**Task prompt:** Any picture in the listing is left out of the copy; all else is duplicated exactly.

**Data:**
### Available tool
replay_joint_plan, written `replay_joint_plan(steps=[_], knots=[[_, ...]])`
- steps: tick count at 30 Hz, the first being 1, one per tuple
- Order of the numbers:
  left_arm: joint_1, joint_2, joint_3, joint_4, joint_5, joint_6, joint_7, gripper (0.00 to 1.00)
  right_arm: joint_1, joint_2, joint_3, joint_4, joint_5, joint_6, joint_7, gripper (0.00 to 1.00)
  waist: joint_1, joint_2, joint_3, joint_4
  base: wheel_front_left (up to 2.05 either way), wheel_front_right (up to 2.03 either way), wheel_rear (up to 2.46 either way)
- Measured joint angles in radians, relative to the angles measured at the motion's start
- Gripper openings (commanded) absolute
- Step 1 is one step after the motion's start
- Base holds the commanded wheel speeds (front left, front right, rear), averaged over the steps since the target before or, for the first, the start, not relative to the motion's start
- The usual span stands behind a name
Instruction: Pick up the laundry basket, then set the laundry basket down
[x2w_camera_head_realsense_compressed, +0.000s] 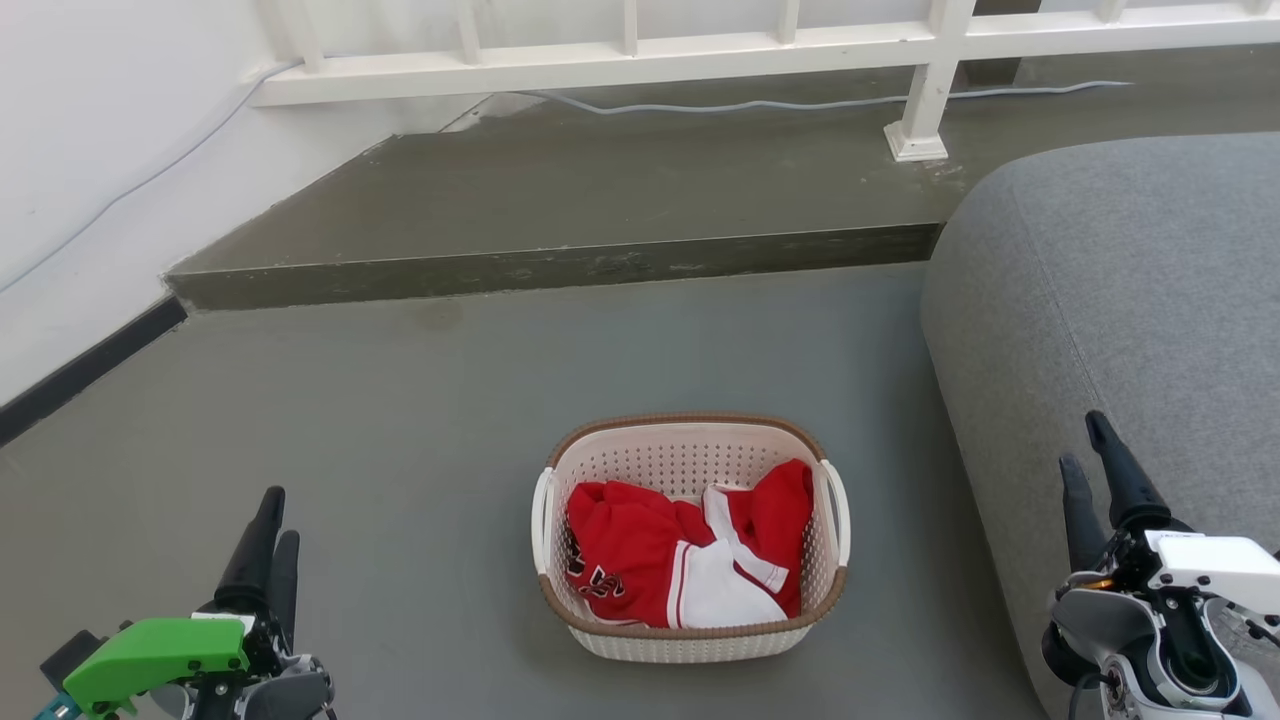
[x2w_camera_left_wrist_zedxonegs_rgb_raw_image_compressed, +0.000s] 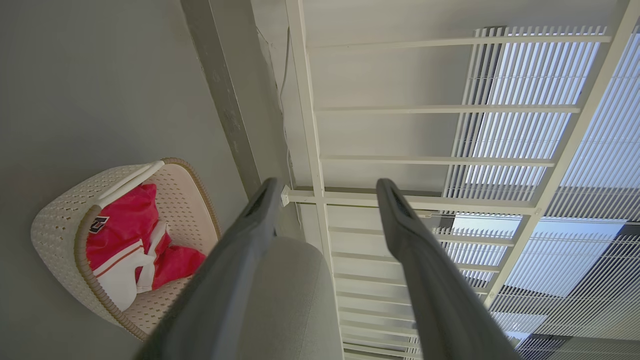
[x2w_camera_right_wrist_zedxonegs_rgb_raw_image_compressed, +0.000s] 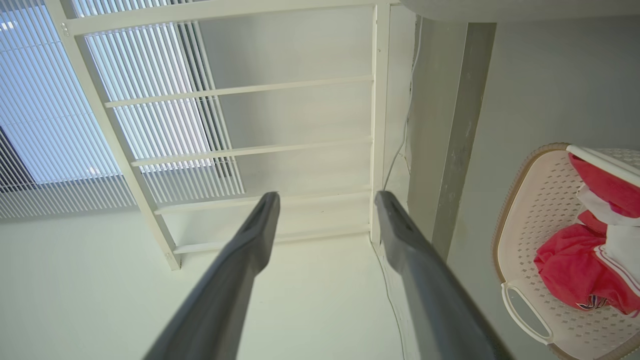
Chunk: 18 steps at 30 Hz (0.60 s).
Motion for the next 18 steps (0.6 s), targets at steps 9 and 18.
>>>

**Exercise output:**
### Available tool
replay_joint_plan, written `replay_joint_plan(steps=[_], knots=[[_, ...]])`
- steps: tick count at 30 Hz, the first being 1, one per tuple
- Order of the numbers:
  left_arm: joint_1, joint_2, joint_3, joint_4, joint_5, joint_6, joint_7, gripper (0.00 to 1.00)
  right_arm: joint_1, joint_2, joint_3, joint_4, joint_5, joint_6, joint_7, gripper (0.00 to 1.00)
  waist: joint_1, joint_2, joint_3, joint_4
  base: wheel_front_left (up to 2.05 either way), wheel_front_right (up to 2.03 either way), wheel_rear (up to 2.46 either way)
- Measured joint angles in radians, relative to the angles measured at the motion's start
- Gripper openings (commanded) absolute
- Step 1 is one step after the motion's start
- Base holds the commanded wheel speeds (front left, front right, rear), averaged over the steps since the target before or, for the first, the start, not relative to the motion's start
- The usual span stands behind a name
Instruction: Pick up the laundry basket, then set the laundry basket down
[x2w_camera_head_realsense_compressed, +0.000s] 
[x2w_camera_left_wrist_zedxonegs_rgb_raw_image_compressed, +0.000s] 
[x2w_camera_right_wrist_zedxonegs_rgb_raw_image_compressed, +0.000s] 
Chunk: 18 steps at 30 Hz (0.60 s).
Motion for the next 18 steps (0.6 s), targets at steps 9 and 18.
>>>

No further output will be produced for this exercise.